Aplastic anemia - a systemic disease characterized by hypo-or aplastic condition of blood, with the defeat of the branches of hematopoiesis, which is expressed normocytic normochromic anemia and related granulocytopenia and thrombocytopenia.
Taken to distinguish between two main groups of aplastic anemia:
congenital (constitutional Fanconi anemia)
acquired as a result of the impact of a number of exogenous factors (drugs, infections, chemical, physical).

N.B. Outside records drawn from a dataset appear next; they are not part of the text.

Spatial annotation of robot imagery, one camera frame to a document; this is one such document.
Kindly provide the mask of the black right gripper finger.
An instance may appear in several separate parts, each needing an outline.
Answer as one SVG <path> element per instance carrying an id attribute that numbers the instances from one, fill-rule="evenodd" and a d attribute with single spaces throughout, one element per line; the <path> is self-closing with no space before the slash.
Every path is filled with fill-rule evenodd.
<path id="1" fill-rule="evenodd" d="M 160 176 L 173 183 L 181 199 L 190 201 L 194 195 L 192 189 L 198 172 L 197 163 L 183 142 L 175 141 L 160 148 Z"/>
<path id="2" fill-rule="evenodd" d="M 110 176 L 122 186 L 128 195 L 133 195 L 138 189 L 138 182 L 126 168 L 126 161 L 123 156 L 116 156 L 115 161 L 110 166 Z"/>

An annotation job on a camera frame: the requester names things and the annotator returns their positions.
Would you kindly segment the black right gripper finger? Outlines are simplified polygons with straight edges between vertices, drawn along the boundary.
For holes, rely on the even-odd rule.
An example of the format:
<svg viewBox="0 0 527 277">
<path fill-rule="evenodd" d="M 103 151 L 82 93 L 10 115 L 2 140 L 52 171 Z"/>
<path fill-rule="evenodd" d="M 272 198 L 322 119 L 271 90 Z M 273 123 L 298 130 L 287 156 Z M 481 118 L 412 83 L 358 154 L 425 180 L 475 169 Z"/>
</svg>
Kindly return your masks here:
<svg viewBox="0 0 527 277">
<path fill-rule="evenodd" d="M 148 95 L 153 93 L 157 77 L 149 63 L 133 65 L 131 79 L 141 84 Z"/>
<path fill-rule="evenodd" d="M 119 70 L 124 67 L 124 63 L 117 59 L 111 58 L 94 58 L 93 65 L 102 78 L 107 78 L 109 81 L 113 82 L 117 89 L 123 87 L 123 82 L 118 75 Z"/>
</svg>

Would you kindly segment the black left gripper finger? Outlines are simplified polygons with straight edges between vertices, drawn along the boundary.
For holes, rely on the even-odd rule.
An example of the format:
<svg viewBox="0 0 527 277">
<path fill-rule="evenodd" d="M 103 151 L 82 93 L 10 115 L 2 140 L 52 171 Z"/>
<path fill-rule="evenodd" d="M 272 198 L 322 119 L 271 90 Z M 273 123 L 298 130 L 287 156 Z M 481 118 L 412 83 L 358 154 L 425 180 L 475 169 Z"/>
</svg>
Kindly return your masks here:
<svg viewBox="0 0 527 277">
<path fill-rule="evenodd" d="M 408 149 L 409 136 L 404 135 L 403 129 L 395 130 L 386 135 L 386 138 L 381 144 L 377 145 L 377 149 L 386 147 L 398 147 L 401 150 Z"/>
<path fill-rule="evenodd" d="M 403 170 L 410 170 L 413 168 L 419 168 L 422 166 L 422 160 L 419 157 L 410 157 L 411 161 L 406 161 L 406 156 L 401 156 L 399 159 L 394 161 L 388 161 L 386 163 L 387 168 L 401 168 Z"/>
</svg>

Early symptoms of aplastic anemia is
pain in bones and joints
hemorrhagic syndrome (nasal bleeding and hemorrhage into the skin).
Gradually grow pale skin and mucous membranes.
In congenital forms of aplastic anemia has a characteristic skin ashen hue. The liver is somewhat enlarged. Spleen and peripheral lymph nodes were not enlarged. In the blood, signs of anemia normochromic type. The number of reticulocytes decreased, increased erythrocyte sedimentation rate, leukopenia with relative lymphocytosis. Thrombocytopenia is sometimes one of the early symptoms and is detected before the appearance of severe anemia.
Bone marrow picture at the initial stage of the disease is characterized by a reactive hyperplasia eritronormoblasticheskogo germ. Further bone marrow gradually emptied, reduced red sprout, increasing the number of cells of lymphoid type.
During the aplastic anemia:
Sometimes there are spontaneous remissions. Prognosis in most cases is poor. A positive effect can be obtained by carrying out an early splenectomy.